» **Required work**:
Each line of the material below with the word "cardboard" is to be reported.

(Beginning of Provided data)

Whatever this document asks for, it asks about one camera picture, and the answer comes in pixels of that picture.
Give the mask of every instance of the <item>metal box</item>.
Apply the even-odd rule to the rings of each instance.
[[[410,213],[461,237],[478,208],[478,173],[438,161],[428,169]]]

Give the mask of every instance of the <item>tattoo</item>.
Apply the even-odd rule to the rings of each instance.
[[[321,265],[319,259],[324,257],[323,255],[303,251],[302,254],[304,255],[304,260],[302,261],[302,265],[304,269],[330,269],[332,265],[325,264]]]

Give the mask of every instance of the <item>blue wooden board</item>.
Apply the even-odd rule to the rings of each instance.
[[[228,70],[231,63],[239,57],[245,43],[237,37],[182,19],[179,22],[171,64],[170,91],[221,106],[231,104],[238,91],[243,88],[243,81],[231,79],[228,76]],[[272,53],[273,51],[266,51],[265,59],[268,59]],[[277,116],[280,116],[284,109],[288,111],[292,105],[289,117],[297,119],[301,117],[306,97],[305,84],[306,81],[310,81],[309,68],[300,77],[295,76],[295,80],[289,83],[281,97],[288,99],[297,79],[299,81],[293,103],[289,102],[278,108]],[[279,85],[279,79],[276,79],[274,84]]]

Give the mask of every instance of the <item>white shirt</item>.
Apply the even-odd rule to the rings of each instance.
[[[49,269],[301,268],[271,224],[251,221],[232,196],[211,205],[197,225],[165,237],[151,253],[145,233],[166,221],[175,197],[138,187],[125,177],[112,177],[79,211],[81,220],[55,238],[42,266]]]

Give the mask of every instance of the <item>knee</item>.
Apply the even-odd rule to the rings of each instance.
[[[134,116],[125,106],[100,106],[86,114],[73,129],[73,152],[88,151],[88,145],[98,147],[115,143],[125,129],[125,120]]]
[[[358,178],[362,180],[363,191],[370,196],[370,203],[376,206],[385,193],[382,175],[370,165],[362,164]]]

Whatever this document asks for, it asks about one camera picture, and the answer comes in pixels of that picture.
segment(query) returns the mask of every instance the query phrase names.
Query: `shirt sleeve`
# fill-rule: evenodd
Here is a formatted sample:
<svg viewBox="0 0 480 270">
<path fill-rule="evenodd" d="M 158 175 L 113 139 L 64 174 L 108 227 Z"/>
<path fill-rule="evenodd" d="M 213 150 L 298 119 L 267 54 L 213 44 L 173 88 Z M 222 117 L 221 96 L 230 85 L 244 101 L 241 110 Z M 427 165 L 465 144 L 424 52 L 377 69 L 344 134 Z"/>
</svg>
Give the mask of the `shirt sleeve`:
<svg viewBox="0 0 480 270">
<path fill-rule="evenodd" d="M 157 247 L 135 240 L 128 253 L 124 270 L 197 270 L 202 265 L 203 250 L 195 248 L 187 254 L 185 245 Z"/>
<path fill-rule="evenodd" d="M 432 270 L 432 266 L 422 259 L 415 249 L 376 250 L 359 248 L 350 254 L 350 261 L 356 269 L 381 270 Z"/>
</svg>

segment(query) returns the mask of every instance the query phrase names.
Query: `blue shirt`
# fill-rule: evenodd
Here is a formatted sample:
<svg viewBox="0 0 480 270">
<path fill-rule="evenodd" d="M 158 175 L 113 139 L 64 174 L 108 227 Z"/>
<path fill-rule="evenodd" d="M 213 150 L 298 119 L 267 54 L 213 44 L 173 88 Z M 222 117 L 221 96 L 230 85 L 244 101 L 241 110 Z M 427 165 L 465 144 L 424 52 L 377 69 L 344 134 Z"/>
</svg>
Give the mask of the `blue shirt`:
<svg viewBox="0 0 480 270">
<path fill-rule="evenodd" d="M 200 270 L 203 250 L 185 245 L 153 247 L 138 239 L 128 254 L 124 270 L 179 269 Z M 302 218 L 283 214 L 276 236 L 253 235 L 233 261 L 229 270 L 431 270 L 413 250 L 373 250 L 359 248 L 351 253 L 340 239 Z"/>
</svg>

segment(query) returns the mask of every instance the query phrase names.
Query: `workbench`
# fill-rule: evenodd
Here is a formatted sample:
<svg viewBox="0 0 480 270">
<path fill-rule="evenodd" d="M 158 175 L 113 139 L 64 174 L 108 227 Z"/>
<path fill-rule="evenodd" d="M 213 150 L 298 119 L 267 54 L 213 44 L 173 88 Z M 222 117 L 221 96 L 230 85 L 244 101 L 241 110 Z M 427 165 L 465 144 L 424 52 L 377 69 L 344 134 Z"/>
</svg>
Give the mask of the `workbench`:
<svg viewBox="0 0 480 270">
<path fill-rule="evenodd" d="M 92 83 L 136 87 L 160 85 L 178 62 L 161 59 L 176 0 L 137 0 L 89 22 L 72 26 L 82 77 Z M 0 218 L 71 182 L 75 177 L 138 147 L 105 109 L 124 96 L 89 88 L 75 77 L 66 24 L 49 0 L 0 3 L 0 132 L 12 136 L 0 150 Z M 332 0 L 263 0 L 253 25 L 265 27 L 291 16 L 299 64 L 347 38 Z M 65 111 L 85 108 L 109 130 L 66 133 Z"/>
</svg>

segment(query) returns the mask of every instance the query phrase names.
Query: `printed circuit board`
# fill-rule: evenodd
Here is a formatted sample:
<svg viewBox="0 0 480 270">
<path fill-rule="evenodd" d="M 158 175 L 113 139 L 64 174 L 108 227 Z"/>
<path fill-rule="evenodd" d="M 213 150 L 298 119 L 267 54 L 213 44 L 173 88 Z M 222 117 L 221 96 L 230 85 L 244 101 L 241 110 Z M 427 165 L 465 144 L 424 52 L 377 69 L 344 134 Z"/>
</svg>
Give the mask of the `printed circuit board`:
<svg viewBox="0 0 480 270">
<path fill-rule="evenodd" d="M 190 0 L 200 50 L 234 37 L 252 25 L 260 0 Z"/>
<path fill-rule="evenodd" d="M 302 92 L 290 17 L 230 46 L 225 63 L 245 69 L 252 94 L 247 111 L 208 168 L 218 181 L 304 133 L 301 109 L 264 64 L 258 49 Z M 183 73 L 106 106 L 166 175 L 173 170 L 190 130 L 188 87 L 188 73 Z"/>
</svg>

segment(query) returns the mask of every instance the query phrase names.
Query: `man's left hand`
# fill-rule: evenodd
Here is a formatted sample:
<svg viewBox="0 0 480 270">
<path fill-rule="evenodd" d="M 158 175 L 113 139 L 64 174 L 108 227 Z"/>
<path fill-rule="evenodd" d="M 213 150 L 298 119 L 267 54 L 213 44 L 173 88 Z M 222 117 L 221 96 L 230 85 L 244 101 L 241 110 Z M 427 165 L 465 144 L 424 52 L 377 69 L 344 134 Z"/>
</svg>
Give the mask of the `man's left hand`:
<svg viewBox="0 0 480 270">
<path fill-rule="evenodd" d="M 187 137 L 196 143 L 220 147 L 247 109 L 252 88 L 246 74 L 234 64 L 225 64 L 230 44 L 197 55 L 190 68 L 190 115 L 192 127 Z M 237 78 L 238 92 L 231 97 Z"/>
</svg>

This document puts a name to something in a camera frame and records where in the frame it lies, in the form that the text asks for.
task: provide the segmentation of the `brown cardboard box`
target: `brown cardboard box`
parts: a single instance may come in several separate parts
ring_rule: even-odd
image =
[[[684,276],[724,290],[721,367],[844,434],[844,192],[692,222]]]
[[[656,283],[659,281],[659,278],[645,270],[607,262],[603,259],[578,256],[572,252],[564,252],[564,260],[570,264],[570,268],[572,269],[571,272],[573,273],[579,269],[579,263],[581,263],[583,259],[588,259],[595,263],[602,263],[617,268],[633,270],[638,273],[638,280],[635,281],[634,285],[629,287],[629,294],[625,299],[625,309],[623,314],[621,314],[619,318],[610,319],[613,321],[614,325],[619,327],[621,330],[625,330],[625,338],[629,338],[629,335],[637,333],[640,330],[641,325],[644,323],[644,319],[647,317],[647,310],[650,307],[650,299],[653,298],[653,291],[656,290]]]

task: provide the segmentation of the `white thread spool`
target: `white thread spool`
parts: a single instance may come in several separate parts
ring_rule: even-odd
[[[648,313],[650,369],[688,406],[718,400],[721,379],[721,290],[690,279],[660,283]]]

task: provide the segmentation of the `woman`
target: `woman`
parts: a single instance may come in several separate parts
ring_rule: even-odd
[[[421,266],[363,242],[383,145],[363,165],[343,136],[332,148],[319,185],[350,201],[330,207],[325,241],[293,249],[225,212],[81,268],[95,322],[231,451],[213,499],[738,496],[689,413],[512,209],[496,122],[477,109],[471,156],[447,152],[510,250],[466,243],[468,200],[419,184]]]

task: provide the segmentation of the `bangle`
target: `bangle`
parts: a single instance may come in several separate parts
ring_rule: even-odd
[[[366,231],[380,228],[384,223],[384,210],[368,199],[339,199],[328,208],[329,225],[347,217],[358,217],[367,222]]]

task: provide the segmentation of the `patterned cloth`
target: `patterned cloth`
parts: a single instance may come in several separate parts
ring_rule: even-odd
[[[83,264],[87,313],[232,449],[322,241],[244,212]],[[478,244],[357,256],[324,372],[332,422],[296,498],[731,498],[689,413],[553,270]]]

(End of Provided data)

» **Finished exercise**:
task: provide the segmentation of the `brown cardboard box`
target: `brown cardboard box`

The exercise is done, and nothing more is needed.